Siamo chiamati a elemosinare amore, attenzione, cura, tenerezza. Senza vergogna. Siamo chiamati a testimoniare di essere Undici, cioè bisognosi, incompleti e affamati, esposti sul vertiginoso Abisso dell’Assoluto come ingenui innamorati e non come coraggiosi eroi. Nostro esempio evangelico sia il cieco che grida ai bordi della strada, Zaccheo raccolto dal sicomoro, Pietro quando rinnega e poi piange, la prostituta innamorata e scandalosa.
Undici, numero incastrato dentro al cuore come un doppio uncino, una ferita che fa male, come quando dobbiamo ammettere che siamo peccatori amati e perdonati. È quello lo spazio di libertà e di testimonianza a cui siamo chiamati. E sarà spazio profetico, in un mondo che, come sempre, cerca le cose che funzionano, che servono, che rispondono ai bisogni, noi, Vangelo alla mano, dobbiamo parlare loro di un seme che muore per amore. Di una divina essenziale inutilità. Il mondo in cui viviamo ci chiede di funzionare, di organizzare e costruire, di moltiplicare le iniziative, di esserci sempre e per tutti, per fortuna è impossibile, la logica del bisogno è inesauribile. Occorre ricordarsi di essere Undici. E per sempre discepoli. Non maestri, discepoli. E il discepolo ha bisogno di salire sul monte, cammino mistico. Ed è l’unica cosa che conta.

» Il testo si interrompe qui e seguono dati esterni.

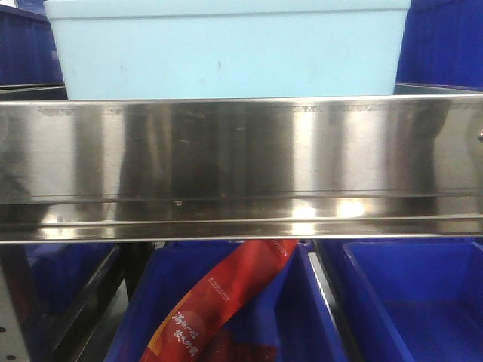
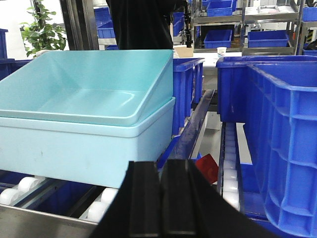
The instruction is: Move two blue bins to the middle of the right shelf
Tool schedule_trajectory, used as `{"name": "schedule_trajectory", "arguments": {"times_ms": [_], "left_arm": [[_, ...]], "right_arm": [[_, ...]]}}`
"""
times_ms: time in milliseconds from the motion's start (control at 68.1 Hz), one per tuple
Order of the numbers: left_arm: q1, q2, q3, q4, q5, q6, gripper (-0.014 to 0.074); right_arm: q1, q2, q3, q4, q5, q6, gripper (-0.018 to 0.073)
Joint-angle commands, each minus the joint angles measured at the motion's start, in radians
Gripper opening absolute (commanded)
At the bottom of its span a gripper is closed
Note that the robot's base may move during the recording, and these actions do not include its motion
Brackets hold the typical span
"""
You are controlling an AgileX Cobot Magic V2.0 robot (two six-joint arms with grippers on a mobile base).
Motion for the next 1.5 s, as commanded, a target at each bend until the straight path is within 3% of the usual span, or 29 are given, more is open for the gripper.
{"name": "schedule_trajectory", "arguments": {"times_ms": [0, 602, 734, 851, 998, 1321, 1483], "left_arm": [[0.003, -0.005, -0.001, -0.004, -0.021, 0.0, -0.0111], [0.003, -0.005, -0.001, -0.004, -0.021, 0.0, -0.0111], [0.003, -0.005, -0.001, -0.004, -0.021, 0.0, -0.0111], [0.003, -0.005, -0.001, -0.004, -0.021, 0.0, -0.0111], [0.003, -0.005, -0.001, -0.004, -0.021, 0.0, -0.0111], [0.003, -0.005, -0.001, -0.004, -0.021, 0.0, -0.0111], [0.003, -0.005, -0.001, -0.004, -0.021, 0.0, -0.0111]], "right_arm": [[-0.003, -0.003, 0.003, -0.012, -0.025, -0.004, -0.0162], [-0.009, -0.003, 0.003, -0.012, -0.03, -0.004, -0.0162], [-0.108, -0.003, 0.039, 0.018, -0.111, -0.064, -0.0162], [-0.264, -0.003, 0.133, 0.176, -0.214, -0.21, -0.0162], [-0.362, -0.032, 0.249, 0.231, -0.225, -0.223, -0.0162], [-0.376, -0.141, 0.466, 0.231, -0.319, -0.223, -0.0162], [-0.376, -0.141, 0.468, 0.231, -0.301, -0.223, -0.0162]]}}
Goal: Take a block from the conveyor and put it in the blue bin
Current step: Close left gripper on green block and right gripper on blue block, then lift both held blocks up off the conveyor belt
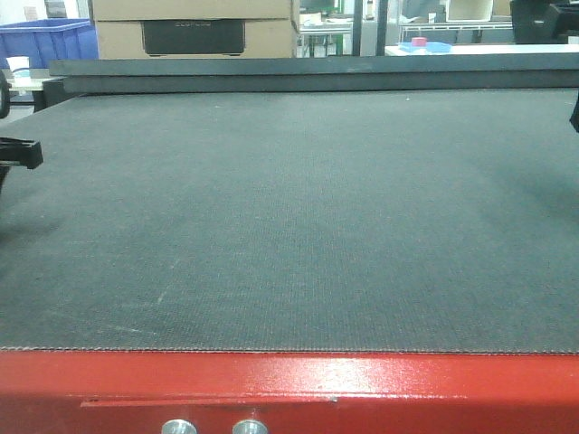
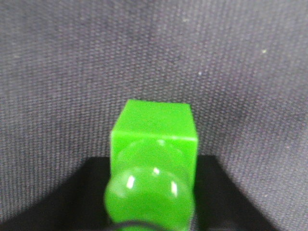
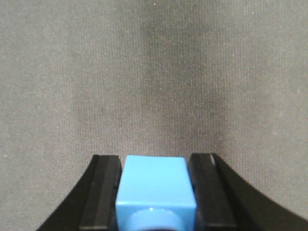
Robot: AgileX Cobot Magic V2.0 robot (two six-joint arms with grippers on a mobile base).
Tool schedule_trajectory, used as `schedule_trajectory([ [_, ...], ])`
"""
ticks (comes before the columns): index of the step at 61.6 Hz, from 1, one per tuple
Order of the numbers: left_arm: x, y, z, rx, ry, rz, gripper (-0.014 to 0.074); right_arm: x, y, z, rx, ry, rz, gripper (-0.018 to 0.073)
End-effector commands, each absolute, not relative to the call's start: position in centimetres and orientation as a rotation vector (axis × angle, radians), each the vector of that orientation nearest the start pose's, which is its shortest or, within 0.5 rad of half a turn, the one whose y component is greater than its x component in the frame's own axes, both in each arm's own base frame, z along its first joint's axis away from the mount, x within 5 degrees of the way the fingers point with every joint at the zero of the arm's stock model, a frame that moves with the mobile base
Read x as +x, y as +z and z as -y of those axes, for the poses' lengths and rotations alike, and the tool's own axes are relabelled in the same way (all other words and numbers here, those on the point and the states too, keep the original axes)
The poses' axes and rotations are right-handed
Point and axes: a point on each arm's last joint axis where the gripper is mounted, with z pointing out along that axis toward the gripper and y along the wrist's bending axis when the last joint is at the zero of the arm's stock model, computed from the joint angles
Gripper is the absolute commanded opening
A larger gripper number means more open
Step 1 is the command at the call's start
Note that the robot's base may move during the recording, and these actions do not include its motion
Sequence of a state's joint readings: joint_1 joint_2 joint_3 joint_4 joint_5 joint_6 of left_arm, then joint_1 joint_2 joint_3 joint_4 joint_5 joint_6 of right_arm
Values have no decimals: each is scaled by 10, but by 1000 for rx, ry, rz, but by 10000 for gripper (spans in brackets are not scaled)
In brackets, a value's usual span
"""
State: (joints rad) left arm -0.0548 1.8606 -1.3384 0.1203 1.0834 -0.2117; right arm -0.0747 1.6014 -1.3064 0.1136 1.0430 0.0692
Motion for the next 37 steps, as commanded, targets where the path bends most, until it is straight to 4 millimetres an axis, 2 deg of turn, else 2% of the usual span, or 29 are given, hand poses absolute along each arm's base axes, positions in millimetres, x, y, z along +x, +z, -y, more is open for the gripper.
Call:
schedule_trajectory([
  [1, 358, 219, 9, -180, 150, -3028, 55, 324, 293, 16, 258, 144, -2797, -162],
  [6, 356, 234, 7, -167, 170, -2976, -107, 322, 297, 16, 256, 144, -2783, -162],
  [21, 331, 305, 5, -44, 157, -2740, -111, 306, 330, 15, 136, 112, -2648, -162],
  [26, 321, 321, 7, 22, 121, -2653, -111, 300, 339, 15, 121, 102, -2585, -162],
  [37, 296, 346, 16, 83, -17, -2397, -111, 284, 335, 14, 107, 83, -2485, -162],
])
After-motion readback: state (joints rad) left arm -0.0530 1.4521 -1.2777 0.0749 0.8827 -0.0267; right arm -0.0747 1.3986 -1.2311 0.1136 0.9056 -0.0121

“Gli undici discepoli andarono in Galilea sul monte che Gesù aveva loro indicato”. È splendido questo passaggio, la Galilea e il monte. La Galilea è il luogo del quotidiano e il monte è il luogo della manifestazione del divino, sul monte ci si inginocchia e ci si tolgono i sandali. Siamo chiamati a inginocchiarci al divino che danza dentro le storie di tutti i giorni. Dentro la Comunità non solo cristiana che incontriamo, sarà undici, sarà incompleta e fragile, sbagliato tentare di perfezionarla, bisogna solo amarla, inginocchiati davanti al mistero di un bambino che nasce, guardando con ammirazione le famiglie che tentano, in questo mondo complesso, di tirare avanti come meglio possono, condividendo il pane dell’eucarestia che non è pane da meritare ma cibo gratuito indispensabile per attraversare il deserto. Accompagnando la crescita dei figli e stando accanto agli ammalati e ai morenti. Da fragile condividere le fragilità.